* [PROBLEM TO WORK ON] Looking at the data below, count the lines that contain the string "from". Write only the total.

========================

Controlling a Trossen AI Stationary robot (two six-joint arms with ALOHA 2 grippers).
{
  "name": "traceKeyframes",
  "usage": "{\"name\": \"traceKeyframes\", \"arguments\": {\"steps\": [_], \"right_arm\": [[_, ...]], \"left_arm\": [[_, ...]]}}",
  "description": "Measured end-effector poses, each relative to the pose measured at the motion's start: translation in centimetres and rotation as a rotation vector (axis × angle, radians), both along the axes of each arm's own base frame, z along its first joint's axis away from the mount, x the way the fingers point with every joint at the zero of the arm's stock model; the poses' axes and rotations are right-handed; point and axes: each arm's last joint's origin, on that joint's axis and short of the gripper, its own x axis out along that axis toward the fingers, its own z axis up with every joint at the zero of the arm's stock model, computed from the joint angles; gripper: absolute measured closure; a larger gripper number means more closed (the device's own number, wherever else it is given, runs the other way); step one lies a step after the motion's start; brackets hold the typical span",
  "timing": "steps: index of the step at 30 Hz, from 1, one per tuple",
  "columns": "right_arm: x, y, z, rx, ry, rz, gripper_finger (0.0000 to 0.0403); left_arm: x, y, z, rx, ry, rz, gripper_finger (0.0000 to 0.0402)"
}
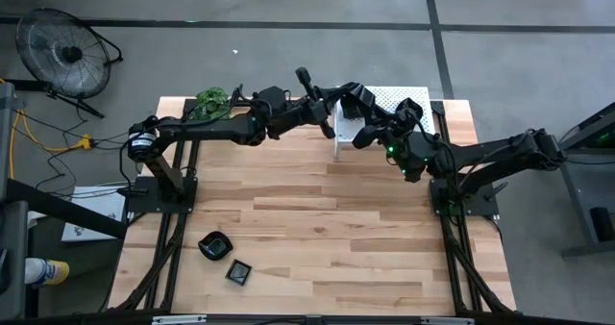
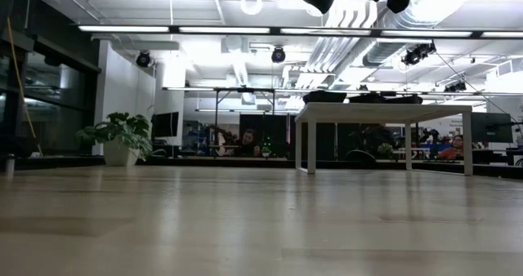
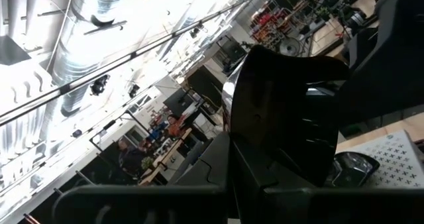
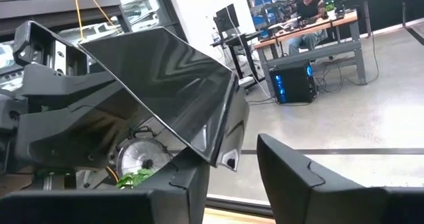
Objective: Pick & Place Mini shaped plates
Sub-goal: Stack the distorted square plate on top of the distorted square plate on the shelf
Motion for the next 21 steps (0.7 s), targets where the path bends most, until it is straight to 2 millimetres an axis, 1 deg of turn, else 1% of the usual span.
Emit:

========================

* [OUTPUT FOR THIS TASK] 2